Magnetoresistivity in the Antiferromagnetic Hubbard Model

Abstract

We investigate the magnetotransport properties of the half-filled antiferromagnetic (AF) one-band Hubbard model under an external magnetic field using the single-site dynamical mean-field approximation (DMFT). Particular attention is paid to the mechanisms driving the magnetoresistivity behavior.

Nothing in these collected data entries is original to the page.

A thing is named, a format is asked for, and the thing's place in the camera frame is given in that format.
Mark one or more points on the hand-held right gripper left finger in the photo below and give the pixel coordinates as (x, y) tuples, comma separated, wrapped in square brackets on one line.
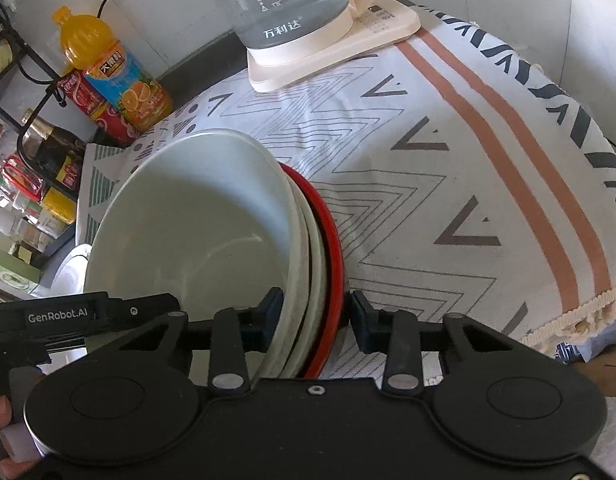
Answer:
[(270, 320)]

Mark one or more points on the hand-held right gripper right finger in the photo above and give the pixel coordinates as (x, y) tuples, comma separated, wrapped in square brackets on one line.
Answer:
[(359, 312)]

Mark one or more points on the white ceramic plate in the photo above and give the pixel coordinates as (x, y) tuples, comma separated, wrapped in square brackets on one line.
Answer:
[(315, 270)]

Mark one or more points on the white ceramic bowl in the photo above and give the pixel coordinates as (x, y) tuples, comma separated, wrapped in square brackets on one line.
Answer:
[(188, 225)]

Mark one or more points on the white round container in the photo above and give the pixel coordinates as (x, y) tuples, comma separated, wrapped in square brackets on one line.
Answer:
[(70, 270)]

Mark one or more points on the green box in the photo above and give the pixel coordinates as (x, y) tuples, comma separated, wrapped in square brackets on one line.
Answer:
[(10, 270)]

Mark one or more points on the yellow box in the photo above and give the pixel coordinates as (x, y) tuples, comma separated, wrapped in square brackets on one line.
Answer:
[(58, 205)]

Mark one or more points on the red packet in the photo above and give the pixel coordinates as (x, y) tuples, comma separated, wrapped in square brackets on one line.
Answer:
[(20, 177)]

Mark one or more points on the patterned fringed tablecloth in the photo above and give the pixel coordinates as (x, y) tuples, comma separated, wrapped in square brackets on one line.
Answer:
[(437, 160)]

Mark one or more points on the dark sauce bottle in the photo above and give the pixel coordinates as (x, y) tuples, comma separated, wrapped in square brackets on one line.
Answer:
[(53, 147)]

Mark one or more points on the red label drink bottle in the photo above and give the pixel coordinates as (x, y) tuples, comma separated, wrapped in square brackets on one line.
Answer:
[(90, 105)]

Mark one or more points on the orange juice bottle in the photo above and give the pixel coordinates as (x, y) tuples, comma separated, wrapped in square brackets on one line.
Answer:
[(123, 80)]

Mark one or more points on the cardboard box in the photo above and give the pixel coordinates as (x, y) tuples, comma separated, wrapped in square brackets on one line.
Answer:
[(610, 377)]

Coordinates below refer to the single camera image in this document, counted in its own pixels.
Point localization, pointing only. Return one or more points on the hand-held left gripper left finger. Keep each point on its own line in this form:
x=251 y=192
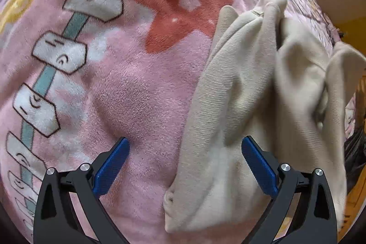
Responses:
x=110 y=166

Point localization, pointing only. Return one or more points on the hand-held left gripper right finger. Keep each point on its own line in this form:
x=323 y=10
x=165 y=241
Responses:
x=260 y=166

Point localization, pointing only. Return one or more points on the beige garment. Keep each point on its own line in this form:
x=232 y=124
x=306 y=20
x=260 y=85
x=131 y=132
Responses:
x=228 y=89

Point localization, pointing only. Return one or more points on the pink printed blanket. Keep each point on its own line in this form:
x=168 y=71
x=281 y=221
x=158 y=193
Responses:
x=128 y=84

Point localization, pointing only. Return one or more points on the dark cloth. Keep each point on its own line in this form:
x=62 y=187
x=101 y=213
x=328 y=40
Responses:
x=356 y=152

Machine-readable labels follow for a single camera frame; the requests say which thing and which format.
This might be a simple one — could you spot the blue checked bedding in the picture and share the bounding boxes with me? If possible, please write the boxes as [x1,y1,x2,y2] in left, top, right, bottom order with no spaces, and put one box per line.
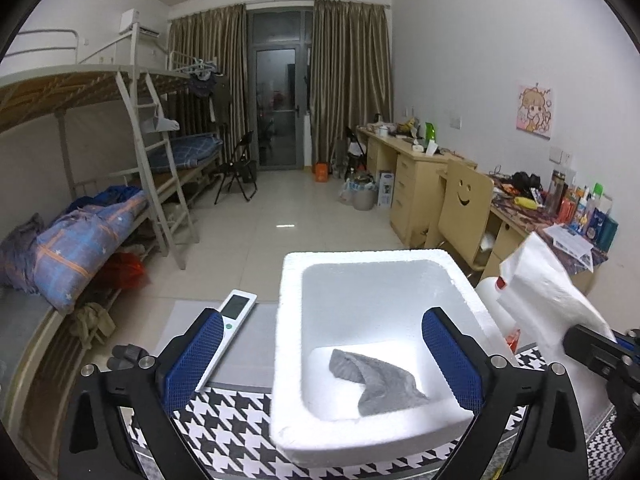
[145,132,223,170]

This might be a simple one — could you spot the white remote control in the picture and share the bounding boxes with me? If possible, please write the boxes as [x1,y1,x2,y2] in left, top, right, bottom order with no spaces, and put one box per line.
[195,289,258,393]

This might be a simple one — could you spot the black bag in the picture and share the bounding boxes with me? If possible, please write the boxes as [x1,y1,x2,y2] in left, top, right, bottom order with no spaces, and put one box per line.
[510,171,543,196]

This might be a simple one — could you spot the black folding chair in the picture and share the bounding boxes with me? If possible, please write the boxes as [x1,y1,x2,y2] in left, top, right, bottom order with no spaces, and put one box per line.
[209,131,260,205]

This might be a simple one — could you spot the blue star print quilt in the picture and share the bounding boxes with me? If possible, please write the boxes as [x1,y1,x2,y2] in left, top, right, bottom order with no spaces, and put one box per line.
[0,187,151,313]

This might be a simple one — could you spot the white paper sheets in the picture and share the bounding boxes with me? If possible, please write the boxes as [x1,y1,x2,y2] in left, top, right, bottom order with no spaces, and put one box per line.
[542,222,596,261]

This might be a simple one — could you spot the white bunk bed ladder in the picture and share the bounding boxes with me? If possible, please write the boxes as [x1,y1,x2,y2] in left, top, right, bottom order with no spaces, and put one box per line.
[116,67,198,270]

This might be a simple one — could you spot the wooden desk with printed cloth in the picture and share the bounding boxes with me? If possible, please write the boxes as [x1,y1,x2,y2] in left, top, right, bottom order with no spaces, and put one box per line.
[435,167,608,296]

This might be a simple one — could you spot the blue white carton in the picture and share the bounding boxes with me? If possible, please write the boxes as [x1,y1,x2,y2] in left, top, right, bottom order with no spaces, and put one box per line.
[376,170,396,208]

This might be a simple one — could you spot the red plastic bag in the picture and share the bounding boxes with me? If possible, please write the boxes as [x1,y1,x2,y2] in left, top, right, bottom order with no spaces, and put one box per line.
[107,252,148,291]

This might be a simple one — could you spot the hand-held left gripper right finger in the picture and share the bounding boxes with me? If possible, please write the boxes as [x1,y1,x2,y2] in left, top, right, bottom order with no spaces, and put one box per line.
[421,307,591,480]

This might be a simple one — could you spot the hanging dark clothes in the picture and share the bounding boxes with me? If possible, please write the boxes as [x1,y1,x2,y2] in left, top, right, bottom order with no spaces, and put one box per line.
[189,67,231,126]

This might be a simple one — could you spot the white plastic bag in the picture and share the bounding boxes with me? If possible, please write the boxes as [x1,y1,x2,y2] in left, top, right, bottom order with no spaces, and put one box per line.
[497,232,621,361]

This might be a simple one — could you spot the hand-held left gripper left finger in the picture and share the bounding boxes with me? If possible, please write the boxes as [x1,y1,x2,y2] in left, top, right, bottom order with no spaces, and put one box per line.
[59,307,226,480]

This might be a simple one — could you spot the khaki clothes pile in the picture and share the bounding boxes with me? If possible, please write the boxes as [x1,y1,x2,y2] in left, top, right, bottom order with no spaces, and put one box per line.
[70,302,116,346]

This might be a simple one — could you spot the cartoon wall poster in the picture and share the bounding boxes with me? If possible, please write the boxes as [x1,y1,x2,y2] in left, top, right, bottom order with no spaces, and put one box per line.
[515,84,555,140]

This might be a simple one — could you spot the grey bucket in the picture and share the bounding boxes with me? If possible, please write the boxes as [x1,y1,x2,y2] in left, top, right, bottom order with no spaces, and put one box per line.
[350,180,378,211]

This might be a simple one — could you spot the glass balcony door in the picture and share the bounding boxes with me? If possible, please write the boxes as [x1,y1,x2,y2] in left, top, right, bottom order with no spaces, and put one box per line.
[247,7,313,171]

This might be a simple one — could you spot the grey cloth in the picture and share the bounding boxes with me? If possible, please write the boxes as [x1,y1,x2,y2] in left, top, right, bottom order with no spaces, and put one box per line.
[328,347,431,417]

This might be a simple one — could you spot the black white houndstooth mat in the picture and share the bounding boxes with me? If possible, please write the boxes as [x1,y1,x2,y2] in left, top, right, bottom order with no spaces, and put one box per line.
[117,342,640,480]

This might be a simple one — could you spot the white metal bunk bed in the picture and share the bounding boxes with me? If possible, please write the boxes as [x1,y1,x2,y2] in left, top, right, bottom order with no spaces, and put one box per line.
[0,27,201,461]
[110,50,223,211]

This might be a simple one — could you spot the wooden smiley face chair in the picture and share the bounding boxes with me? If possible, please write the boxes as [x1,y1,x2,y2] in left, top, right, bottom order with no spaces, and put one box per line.
[425,157,496,271]

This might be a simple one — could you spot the row of toiletry bottles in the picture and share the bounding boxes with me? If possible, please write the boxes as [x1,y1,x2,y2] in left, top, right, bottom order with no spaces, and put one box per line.
[547,169,618,251]

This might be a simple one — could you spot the white foam box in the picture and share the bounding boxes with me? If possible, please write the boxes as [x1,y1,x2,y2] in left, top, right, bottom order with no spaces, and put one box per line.
[270,247,521,471]

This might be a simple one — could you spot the light wooden drawer desk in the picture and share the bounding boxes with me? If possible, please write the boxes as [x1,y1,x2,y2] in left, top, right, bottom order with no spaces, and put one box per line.
[356,125,478,248]

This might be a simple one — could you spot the brown curtain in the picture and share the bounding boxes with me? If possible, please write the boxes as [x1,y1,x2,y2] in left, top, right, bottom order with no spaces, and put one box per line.
[167,4,248,161]
[309,0,393,168]

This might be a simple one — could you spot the white red pump lotion bottle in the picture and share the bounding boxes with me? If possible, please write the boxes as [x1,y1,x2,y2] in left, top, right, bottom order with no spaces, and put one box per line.
[474,275,516,346]

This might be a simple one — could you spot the white air conditioner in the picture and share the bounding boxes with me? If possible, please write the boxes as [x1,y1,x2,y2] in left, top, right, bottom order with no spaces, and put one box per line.
[119,8,162,37]

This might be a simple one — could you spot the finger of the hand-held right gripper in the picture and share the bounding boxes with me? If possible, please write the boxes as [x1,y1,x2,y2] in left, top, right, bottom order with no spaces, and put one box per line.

We analyze the dependence of magnetoresistivity on temperature and the strength of the applied magnetic field, providing insights into the interplay between magnetic fluctuations and transport properties in AF systems.

Figures (7)

• Figure 1: Temperature dependence of the magnetization $m_A$ and $m_B$ for sublattices $A$ and $B$ under different magnetic field values $h$. The curves highlight the suppression of AF order with increasing temperature and the asymmetric alignment of spins due to the external magnetic field.
• Figure 2: Temperature dependence of magnetotransport properties for various magnetic field strengths $h$: (a) Conductivity $\sigma(T)$, (b) Resistivity $\rho(T)$ (logarithmic scale), (c) Scattering rates $\tau^{-1}_A$ and $\tau^{-1}_B$, and (d) Magnetoresistance (MR). The plots highlight the effect of the magnetic field on the system's transport properties across the temperature range studied.
• Figure 3: Normalized resistivity $\rho(h)/\rho(0) = MR + 1$ obtained for the full AF solution (solid line) and the enforced PM state (dashed line) for $h=0.08$, plotted alongside the magnetization $m_A$ and $m_B$, with and without applied field, and the scattering rates $\tau^{-1}_A$ and $\tau^{-1}_B$. All quantities are plotted in arbitrary units (a. u.) for clarity.
• Figure 4: Spectral function $A(\omega)$ as a function of real frequency $\omega$ for $h=0.08$, at various temperatures. The red and blue curves represent the spectral weight evolution for the parallel (A) and antiparallel (B) sublattices, respectively. As temperature increases, the gap for the B sublattice (blue) fills up faster than for the A sublattice (red), reflecting the asymmetry induced by the external magnetic field.
• Figure 5: Magnetization $m_A$ (upper set of curves) and $m_B$ (lower set) as a function of magnetic field strength $h$ for various fixed temperatures.